Search the material for "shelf" and copy each line in which it is found.

» DATASET EXCERPT
*** Begin section ***
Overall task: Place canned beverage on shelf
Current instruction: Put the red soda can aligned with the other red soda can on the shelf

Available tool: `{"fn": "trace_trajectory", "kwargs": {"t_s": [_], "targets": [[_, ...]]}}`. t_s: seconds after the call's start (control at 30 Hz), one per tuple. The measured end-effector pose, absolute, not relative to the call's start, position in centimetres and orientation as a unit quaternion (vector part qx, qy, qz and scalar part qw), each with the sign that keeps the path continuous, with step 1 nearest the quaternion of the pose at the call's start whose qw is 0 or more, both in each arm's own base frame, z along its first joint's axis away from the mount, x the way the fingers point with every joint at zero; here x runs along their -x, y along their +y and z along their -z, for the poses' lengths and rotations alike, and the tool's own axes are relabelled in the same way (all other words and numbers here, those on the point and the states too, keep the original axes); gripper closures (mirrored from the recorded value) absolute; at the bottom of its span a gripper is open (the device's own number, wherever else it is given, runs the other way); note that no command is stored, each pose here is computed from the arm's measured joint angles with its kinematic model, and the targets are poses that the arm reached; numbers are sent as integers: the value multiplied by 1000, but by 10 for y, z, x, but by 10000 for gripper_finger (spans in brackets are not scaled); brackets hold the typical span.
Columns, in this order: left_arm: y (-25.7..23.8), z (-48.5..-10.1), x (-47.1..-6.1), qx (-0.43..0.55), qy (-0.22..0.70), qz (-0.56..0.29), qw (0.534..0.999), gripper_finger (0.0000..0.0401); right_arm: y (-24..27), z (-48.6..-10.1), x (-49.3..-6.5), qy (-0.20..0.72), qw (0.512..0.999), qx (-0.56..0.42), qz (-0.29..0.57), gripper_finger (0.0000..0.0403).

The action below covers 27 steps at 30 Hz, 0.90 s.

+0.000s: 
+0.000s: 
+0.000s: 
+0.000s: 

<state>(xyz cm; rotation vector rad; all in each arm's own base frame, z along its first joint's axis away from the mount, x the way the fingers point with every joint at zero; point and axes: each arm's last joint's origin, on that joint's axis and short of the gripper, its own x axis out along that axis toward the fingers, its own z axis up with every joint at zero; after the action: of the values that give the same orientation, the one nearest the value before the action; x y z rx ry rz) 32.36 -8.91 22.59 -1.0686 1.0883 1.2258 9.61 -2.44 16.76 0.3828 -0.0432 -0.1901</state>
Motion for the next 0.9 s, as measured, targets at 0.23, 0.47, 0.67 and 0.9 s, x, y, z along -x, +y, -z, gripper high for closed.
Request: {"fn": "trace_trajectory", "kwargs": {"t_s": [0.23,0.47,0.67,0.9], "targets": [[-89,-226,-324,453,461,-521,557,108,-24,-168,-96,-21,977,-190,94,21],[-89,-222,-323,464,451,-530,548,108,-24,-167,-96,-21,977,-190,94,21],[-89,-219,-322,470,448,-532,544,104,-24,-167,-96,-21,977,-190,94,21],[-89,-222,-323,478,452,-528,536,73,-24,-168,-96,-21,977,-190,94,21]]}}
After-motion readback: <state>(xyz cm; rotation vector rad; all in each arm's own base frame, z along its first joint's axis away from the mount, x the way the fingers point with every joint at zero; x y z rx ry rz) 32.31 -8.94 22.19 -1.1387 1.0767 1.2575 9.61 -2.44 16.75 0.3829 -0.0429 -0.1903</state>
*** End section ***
» THE ANSWER
Overall task: Place canned beverage on shelf
Current instruction: Put the red soda can aligned with the other red soda can on the shelf

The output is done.